Provided information below:
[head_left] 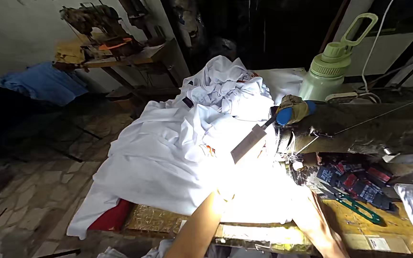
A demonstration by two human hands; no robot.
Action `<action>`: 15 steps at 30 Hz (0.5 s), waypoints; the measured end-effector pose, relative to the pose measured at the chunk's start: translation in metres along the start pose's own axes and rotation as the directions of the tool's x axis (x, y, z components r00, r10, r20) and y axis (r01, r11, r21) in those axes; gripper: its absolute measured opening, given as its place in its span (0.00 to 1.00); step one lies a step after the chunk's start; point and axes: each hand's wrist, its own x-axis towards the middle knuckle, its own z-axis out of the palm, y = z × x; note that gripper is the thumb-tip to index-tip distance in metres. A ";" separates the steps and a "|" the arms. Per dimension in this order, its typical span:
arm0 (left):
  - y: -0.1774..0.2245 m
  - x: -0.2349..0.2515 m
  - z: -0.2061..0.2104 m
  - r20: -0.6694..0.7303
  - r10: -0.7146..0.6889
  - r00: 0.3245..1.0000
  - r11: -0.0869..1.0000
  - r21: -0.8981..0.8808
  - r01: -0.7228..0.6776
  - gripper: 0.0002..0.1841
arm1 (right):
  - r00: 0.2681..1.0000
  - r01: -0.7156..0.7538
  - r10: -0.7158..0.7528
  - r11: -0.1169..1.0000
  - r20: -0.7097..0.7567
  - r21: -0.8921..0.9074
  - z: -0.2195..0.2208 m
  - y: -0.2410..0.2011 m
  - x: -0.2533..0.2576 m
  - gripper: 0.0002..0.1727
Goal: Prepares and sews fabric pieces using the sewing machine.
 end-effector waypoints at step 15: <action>0.007 -0.012 0.077 -0.299 0.925 0.236 0.327 0.302 -0.896 0.13 | 0.855 0.403 -0.440 0.897 -0.274 -0.180 -0.029 0.038 -0.004 0.16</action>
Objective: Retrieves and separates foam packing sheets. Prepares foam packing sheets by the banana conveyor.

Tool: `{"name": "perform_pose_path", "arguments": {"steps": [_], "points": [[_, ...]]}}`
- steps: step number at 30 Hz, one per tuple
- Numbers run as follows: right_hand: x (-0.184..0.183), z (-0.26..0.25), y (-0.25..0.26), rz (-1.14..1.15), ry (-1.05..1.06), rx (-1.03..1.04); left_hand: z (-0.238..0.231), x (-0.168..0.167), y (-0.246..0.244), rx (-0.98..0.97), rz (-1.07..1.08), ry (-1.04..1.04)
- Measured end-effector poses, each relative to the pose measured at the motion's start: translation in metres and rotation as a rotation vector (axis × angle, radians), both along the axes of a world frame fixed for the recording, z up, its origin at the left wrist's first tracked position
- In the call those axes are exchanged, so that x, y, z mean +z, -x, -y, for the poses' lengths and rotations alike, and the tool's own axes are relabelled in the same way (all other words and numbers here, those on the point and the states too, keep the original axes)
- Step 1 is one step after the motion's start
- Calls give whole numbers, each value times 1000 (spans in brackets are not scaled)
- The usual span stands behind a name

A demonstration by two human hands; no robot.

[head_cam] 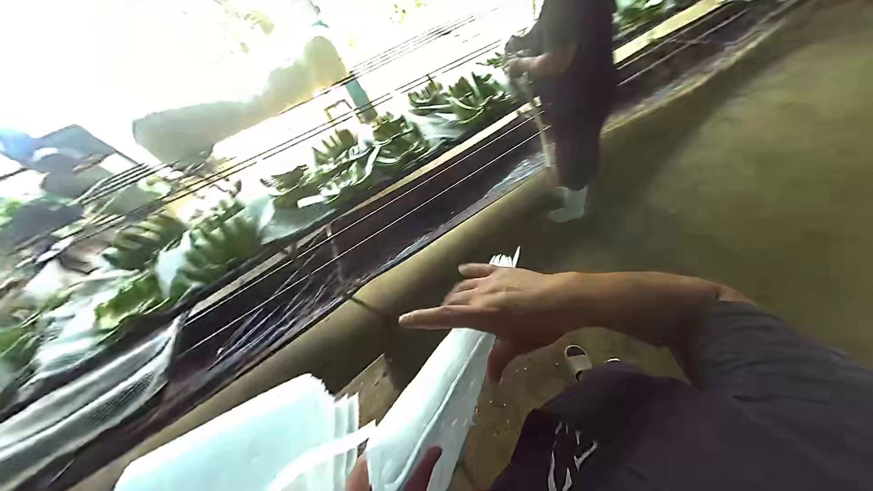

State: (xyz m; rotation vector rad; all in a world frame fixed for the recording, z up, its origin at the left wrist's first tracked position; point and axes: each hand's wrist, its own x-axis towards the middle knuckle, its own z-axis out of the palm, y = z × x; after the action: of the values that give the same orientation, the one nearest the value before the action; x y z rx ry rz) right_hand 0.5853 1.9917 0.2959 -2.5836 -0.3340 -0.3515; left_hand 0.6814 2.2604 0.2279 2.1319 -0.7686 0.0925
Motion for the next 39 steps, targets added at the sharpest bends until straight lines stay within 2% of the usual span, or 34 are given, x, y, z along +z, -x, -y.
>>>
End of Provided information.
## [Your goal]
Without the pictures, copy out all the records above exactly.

## [Exercise response]
[head_left] 
A demonstration by two human hands; no robot.
Action `<action>`: 15 steps at 30 Hz (0.5 s), waypoints; the measured end-effector pose, relative to the pose measured at the chunk's start: translation in metres along the start pose's own axes and rotation as the directions of the tool's x axis (x, y, z components r00, r10, r20) and y axis (r01, r11, r21) in those axes; gripper: its absolute measured opening, given as its place in its span (0.00 to 1.00); step one lies a step after the chunk's start; point and axes: each hand's wrist, its own x-axis towards the middle knuckle, its own z-axis out of the palm, y = z × x; note that gripper is the thumb-tip to index-tip distance in metres. A ";" separates the steps and a "|" the arms. Per dimension in this order, its typical span:
arm0 (left):
  - y: -0.1774..0.2245 m
  - x: -0.2349..0.2515 m
  - z: -0.2061..0.2104 m
  - r20: -0.6694..0.7303
  - r10: -0.7146..0.6889
  - r00: 0.3245..1.0000
  - r11: -0.0869..1.0000
  - r21: -0.8981..0.8808
  - r01: -0.7228..0.6776
  - gripper: 0.0002..0.1841
arm1 (right):
  - r00: 0.2681..1.0000
  - r01: -0.7156..0.7538
  - r10: -0.7158..0.7528
  - r11: -0.1169..1.0000
  - r20: -0.7097..0.7567
  - r21: -0.8921..0.9074
  - z: -0.2195..0.2208 m
  - y: -0.2410..0.2011 m
  - x: -0.2533..0.2576 m
  - gripper: 0.0002..0.1727
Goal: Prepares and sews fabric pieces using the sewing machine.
 end-effector waypoints at step 15: <action>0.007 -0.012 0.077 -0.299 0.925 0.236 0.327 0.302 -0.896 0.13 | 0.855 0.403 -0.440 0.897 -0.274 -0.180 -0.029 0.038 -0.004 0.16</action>
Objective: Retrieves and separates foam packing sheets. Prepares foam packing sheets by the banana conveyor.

Tool: `{"name": "perform_pose_path", "arguments": {"steps": [_], "points": [[_, ...]]}}`
- steps: step number at 30 Hz, one per tuple
- Numbers run as follows: right_hand: x (-0.184..0.183), z (-0.26..0.25), y (-0.25..0.26), rz (-1.14..1.15), ry (-1.05..1.06), rx (-1.03..1.04); left_hand: z (-0.238..0.231), x (-0.168..0.167), y (-0.246..0.244), rx (-0.98..0.97), rz (-1.07..1.08), ry (-1.04..1.04)
- Measured end-effector poses, each relative to the pose measured at the motion's start: translation in metres and rotation as a rotation vector (axis × angle, radians), both along the axes of a world frame fixed for the recording, z up, its origin at the left wrist's first tracked position
- In the call those axes are exchanged, so that x, y, z mean +z, -x, -y, for the poses' lengths and rotations alike, and the tool's own axes are relabelled in the same way (all other words and numbers here, those on the point and the states too, keep the original axes)
- Step 1 is one step after the motion's start
- Calls give whole numbers, each value times 1000 (spans in brackets are not scaled)
- The usual span stands behind a name

A demonstration by two human hands; no robot.

[head_cam] 

State: (xyz m; rotation vector rad; all in a world frame fixed for the recording, z up, its origin at the left wrist's first tracked position; point and axes: each hand's wrist, its own x-axis towards the middle knuckle, its own z-axis out of the palm, y = z × x; after the action: of the values that give the same orientation, the one nearest the value before the action; x y z rx ry rz) right_hand 0.5853 1.9917 0.2959 -2.5836 -0.3340 -0.3515; left_hand 0.6814 2.2604 0.2279 2.1319 -0.7686 0.0925
Motion for the next 39 steps, targets added at the sharpest bends until straight lines stay within 2% of the usual span, or 34 are given, x, y, z along +z, -x, -y.
>>>

The response is finished.